#### INSTRUCTIONS FOR THE TASK
In the listing below, the lines from the first through the one with "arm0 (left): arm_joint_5" are to be copied word for word.

RECORDS Start Marker

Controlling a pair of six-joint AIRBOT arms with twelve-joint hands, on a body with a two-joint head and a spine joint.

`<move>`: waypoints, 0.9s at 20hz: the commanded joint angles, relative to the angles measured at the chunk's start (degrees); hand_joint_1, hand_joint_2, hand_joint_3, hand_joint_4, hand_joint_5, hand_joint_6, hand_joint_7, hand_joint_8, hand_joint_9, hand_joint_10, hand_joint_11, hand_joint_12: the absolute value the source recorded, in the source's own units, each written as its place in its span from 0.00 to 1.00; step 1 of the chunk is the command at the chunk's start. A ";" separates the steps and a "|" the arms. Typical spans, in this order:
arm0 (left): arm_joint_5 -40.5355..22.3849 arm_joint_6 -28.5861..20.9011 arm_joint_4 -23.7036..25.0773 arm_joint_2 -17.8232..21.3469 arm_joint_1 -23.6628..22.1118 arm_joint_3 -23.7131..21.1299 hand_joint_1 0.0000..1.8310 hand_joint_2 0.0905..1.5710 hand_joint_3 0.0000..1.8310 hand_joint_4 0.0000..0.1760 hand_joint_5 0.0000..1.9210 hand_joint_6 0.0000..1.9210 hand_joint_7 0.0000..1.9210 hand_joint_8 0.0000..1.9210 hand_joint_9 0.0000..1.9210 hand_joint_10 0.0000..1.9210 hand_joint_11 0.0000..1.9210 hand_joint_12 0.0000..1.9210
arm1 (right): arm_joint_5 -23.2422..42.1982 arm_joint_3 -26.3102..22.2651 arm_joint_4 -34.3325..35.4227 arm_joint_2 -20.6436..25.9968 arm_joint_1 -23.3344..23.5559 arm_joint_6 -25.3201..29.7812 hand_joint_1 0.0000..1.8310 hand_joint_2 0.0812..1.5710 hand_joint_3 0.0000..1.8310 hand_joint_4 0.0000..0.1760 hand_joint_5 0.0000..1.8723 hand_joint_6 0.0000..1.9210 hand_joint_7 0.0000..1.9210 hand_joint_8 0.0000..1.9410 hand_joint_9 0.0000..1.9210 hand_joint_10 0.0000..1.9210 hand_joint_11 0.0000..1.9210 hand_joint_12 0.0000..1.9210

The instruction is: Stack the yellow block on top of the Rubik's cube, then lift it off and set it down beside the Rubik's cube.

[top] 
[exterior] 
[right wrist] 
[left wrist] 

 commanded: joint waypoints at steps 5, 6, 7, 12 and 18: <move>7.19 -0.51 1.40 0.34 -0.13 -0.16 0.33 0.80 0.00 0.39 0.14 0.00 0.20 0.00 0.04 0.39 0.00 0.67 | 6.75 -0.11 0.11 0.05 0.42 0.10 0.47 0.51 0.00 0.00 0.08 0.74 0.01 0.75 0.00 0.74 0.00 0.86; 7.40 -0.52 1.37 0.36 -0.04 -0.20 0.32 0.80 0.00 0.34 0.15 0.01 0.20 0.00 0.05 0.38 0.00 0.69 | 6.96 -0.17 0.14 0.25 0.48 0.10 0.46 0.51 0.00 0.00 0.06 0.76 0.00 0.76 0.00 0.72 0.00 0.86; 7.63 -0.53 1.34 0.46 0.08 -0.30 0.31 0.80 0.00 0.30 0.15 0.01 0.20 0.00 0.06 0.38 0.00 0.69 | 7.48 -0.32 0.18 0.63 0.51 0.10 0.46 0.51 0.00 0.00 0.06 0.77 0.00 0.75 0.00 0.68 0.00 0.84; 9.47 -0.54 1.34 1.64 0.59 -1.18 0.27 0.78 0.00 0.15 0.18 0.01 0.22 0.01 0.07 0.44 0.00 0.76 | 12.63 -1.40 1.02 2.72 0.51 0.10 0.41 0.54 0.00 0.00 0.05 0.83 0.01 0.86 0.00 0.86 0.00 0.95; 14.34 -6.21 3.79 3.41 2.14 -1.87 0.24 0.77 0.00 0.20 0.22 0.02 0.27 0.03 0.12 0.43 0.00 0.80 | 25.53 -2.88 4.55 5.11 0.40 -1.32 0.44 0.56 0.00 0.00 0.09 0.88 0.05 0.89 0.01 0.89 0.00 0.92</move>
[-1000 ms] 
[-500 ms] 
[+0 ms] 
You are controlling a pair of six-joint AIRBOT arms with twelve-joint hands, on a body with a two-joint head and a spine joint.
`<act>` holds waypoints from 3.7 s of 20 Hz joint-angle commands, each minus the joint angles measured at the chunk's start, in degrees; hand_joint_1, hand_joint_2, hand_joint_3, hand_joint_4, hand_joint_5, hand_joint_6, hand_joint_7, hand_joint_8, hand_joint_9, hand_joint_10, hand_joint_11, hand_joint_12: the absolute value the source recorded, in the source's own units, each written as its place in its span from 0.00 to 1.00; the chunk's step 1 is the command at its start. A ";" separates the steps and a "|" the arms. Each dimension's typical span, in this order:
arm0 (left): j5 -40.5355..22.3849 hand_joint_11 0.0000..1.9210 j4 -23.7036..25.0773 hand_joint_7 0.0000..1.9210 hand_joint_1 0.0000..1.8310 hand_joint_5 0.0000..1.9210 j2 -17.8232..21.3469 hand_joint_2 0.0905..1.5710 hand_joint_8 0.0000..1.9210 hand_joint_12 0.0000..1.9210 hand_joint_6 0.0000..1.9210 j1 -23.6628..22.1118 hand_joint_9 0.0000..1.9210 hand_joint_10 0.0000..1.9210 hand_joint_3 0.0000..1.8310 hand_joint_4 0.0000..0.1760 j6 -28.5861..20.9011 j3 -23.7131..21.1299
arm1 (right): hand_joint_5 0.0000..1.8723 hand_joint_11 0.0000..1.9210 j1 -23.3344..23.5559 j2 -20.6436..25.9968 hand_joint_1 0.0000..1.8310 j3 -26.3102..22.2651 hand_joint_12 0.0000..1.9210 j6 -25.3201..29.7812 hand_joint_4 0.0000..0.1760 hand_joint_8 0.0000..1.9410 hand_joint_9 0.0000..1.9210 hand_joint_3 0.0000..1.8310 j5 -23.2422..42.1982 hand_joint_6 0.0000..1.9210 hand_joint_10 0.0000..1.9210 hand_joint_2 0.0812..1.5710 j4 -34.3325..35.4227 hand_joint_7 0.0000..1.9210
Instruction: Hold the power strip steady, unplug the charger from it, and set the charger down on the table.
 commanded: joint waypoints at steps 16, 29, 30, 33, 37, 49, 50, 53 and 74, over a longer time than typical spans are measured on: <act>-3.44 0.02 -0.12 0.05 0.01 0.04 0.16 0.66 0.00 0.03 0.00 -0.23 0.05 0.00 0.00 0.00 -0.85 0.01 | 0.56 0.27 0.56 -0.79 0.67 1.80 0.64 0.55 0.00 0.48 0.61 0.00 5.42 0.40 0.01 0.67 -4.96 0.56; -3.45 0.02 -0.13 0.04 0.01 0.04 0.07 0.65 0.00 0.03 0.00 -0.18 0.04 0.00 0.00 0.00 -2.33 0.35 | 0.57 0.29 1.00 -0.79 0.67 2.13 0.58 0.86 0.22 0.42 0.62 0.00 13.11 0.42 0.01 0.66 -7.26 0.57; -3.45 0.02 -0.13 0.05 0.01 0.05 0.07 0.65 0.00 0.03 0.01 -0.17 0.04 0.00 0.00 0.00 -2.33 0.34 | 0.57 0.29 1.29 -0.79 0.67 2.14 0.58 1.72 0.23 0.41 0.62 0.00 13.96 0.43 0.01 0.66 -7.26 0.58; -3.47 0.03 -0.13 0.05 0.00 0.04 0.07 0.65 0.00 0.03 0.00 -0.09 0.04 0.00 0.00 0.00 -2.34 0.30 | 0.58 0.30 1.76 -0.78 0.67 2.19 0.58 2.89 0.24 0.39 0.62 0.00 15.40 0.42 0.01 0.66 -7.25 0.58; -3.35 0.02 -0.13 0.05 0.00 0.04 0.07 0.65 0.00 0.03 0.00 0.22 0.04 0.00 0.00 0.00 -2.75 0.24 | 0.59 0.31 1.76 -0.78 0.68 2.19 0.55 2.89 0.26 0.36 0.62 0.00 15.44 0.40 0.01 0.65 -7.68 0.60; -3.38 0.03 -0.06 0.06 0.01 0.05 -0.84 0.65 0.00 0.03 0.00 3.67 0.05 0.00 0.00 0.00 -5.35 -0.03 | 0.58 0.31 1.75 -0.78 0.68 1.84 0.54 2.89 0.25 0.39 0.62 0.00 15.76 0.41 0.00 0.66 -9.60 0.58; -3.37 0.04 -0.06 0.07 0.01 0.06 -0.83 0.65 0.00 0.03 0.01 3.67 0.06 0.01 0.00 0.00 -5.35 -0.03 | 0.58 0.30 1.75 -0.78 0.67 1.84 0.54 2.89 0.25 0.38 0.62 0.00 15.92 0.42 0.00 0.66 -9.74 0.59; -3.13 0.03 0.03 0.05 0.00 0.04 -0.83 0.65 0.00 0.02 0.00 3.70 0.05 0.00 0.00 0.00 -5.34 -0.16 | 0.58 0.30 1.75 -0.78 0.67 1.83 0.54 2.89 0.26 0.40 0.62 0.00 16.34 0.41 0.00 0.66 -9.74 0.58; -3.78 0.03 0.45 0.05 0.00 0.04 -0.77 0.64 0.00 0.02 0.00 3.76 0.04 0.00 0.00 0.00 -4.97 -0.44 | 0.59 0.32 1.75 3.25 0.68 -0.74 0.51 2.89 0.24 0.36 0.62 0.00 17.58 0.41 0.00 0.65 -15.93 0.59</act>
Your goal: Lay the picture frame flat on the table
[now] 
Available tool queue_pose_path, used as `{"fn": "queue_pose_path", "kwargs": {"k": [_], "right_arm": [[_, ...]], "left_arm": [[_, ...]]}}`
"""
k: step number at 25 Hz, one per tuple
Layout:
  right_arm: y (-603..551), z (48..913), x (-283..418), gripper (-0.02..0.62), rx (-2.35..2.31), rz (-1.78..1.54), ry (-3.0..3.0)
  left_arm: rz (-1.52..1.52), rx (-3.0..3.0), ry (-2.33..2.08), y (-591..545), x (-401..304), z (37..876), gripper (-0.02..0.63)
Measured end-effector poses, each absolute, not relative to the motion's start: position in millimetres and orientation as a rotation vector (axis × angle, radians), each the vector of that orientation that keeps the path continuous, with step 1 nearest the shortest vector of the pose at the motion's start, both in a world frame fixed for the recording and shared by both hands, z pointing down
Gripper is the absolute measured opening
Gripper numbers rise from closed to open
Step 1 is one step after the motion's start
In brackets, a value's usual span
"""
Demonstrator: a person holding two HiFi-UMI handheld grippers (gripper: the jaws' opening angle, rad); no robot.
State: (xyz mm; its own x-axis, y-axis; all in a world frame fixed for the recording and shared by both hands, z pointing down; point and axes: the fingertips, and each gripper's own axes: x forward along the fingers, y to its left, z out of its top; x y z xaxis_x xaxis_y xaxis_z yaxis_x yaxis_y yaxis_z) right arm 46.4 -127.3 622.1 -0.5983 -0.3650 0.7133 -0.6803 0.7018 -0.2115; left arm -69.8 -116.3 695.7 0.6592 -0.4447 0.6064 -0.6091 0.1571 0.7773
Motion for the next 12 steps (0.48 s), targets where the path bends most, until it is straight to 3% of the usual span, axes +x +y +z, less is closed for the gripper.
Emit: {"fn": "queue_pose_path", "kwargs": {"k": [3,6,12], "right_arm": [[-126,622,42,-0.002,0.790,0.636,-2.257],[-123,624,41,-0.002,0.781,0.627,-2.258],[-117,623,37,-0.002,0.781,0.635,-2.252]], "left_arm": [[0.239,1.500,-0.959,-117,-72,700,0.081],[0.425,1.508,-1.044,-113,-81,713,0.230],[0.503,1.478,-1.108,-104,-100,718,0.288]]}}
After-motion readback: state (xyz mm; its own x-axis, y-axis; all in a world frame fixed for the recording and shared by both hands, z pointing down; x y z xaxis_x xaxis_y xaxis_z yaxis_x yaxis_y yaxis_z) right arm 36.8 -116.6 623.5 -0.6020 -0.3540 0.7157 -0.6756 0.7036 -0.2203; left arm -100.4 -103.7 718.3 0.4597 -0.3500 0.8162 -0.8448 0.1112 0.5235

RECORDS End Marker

#### EXERCISE SOLUTION
Controlling a pair of six-joint AIRBOT arms with twelve-joint hands, on a body with a two-joint head and a spine joint.

`<move>`: waypoints, 0.9s at 20hz: the commanded joint angles, relative to the angles measured at the chunk's start (degrees); hand_joint_1, hand_joint_2, hand_joint_3, hand_joint_4, hand_joint_5, hand_joint_6, hand_joint_7, hand_joint_8, hand_joint_9, hand_joint_10, hand_joint_11, hand_joint_12: the absolute value the source recorded, in the source's own units, each written as its place in its span from 0.00 to 1.00; step 1 of the chunk is the command at the chunk's start. A ";" separates the steps and a "|" the arms. Typical spans, in this order:
arm0 (left): arm_joint_5 -40.5355..22.3849 arm_joint_6 -28.5861..20.9011 arm_joint_4 -23.7036..25.0773 arm_joint_2 -17.8232..21.3469 arm_joint_1 -23.6628..22.1118 arm_joint_3 -23.7131..21.1299 hand_joint_1 0.0000..1.8310 hand_joint_2 0.0905..1.5710 hand_joint_3 0.0000..1.8310 hand_joint_4 0.0000..0.1760 hand_joint_5 0.0000..1.9210 hand_joint_6 0.0000..1.9210 hand_joint_7 0.0000..1.9210 hand_joint_8 0.0000..1.9210 hand_joint_9 0.0000..1.9210 hand_joint_10 0.0000..1.9210 hand_joint_11 0.0000..1.9210 hand_joint_12 0.0000..1.9210

This exercise has now been finished.